● Work request:
Line by line, repeat the material below exactly and leave the images out.

● Collected data:
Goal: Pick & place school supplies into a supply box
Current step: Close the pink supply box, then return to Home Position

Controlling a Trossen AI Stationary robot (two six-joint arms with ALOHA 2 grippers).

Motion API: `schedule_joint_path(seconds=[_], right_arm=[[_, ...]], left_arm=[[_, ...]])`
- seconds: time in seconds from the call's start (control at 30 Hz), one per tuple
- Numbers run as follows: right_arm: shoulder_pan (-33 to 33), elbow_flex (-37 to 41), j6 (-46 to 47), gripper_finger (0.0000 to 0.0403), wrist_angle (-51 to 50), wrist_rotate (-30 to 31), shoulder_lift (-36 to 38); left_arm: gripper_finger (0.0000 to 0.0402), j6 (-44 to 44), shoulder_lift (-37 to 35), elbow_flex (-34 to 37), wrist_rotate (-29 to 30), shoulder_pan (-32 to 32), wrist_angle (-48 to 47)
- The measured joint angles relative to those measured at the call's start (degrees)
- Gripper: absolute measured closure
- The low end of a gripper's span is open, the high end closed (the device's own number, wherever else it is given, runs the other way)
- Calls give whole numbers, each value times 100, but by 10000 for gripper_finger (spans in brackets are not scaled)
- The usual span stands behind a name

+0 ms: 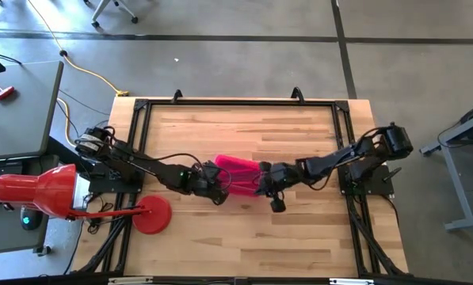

● Your response:
Goal: Pick & place school supplies into a supply box
Current step: Close the pink supply box, then return to Home Position

Controlling a Trossen AI Stationary robot (two six-joint arms with ALOHA 2 grippers).

Motion API: `schedule_joint_path(seconds=[_], right_arm=[[_, ...]], left_arm=[[_, ...]])`
- seconds: time in seconds from the call's start (control at 30 Hz), one per tuple
- Numbers run as follows: right_arm: shoulder_pan (-33 to 33), elbow_flex (-37 to 41), j6 (-46 to 47), gripper_finger (0.0000 to 0.0403), wrist_angle (-51 to 50), wrist_rotate (-30 to 31), shoulder_lift (-36 to 38); left_arm: gripper_finger (0.0000 to 0.0402), j6 (-44 to 44), shoulder_lift (-37 to 35), elbow_flex (-34 to 37), wrist_rotate (-29 to 30), shoulder_pan (-32 to 32), wrist_angle (-48 to 47)
- The measured joint angles relative to those measured at the call's start (degrees)
- Gripper: absolute measured closure
- The low end of a gripper's span is open, the high end closed (the device's own number, wherever else it is given, runs the other way)
- Calls give whole numbers, each value times 100, but by 10000 for gripper_finger (spans in brackets are not scaled)
- The usual span stands behind a name

+0 ms: 

Nothing more will be written for this answer.